— Extracted data entries —
──────

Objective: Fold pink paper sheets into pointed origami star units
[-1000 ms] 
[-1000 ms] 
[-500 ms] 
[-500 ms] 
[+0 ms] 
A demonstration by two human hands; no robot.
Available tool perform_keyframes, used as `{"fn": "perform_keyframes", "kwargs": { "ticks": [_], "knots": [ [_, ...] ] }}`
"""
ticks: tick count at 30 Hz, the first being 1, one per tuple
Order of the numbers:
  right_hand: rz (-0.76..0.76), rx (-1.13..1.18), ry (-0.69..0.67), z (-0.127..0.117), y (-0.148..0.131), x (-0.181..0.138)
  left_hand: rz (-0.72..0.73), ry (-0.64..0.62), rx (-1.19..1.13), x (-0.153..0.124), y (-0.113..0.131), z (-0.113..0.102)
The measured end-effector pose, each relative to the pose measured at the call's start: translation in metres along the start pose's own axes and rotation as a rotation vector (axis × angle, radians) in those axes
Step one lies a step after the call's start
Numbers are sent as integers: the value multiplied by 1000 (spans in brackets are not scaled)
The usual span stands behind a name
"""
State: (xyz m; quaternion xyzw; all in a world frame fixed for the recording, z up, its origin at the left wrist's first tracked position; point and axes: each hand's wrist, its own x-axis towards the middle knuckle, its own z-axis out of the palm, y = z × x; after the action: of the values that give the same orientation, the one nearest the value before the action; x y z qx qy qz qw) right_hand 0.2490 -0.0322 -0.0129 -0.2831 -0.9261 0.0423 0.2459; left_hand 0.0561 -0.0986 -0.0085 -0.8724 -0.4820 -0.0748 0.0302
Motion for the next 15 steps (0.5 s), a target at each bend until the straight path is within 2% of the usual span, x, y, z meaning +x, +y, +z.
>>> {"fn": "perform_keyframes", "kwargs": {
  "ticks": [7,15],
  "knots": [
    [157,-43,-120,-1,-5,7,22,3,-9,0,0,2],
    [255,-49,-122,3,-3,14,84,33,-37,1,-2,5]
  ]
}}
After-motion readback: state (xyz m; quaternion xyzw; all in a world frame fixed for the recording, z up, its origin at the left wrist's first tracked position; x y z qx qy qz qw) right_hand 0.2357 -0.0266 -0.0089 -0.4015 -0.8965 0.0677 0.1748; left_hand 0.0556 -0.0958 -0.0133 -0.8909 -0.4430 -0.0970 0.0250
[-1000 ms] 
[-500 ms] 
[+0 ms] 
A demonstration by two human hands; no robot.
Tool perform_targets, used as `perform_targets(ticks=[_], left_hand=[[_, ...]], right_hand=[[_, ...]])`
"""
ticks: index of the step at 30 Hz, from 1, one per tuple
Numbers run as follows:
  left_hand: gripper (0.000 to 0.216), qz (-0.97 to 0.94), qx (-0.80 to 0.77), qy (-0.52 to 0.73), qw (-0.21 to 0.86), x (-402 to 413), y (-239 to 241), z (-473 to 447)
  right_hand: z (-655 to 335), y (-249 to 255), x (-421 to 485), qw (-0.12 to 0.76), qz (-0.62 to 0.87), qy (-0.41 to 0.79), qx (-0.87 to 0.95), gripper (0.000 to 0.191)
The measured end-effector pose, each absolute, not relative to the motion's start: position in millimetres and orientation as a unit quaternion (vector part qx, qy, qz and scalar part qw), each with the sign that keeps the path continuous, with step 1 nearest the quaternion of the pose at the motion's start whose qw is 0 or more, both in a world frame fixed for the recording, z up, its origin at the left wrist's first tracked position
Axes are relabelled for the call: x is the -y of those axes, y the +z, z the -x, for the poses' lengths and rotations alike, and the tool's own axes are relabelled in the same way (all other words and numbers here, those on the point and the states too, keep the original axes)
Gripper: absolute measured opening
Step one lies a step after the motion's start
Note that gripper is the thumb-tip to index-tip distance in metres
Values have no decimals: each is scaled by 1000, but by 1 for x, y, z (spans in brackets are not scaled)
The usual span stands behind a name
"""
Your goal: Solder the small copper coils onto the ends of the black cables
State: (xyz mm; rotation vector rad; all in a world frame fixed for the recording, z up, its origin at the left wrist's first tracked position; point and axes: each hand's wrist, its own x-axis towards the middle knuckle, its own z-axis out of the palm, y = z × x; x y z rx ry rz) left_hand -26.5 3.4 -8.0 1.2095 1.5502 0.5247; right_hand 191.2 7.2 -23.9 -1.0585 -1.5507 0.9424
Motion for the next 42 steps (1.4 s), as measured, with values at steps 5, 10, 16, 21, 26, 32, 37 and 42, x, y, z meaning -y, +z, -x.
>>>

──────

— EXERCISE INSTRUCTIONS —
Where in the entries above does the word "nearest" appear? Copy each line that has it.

— RESPONSE BELOW —
State: (xyz m; quaternion xyzw; all in a world frame fixed for the recording, z up, its origin at the left wrist's first tracked position; point and axes: each hand's wrist, its own x-axis towards the middle knuckle, its own z-axis out of the palm, y = z × x; after the action: of the values that give the same orientation, the one nearest the value before the action; x y z qx qy qz qw) right_hand 0.2490 -0.0322 -0.0129 -0.2831 -0.9261 0.0423 0.2459; left_hand 0.0561 -0.0986 -0.0085 -0.8724 -0.4820 -0.0748 0.0302
The measured end-effector pose, each absolute, not relative to the motion's start: position in millimetres and orientation as a unit quaternion (vector part qx, qy, qz and scalar part qw), each with the sign that keeps the path continuous, with step 1 nearest the quaternion of the pose at the motion's start whose qw is 0 or more, both in a world frame fixed for the recording, z up, its origin at the left wrist's first tracked position

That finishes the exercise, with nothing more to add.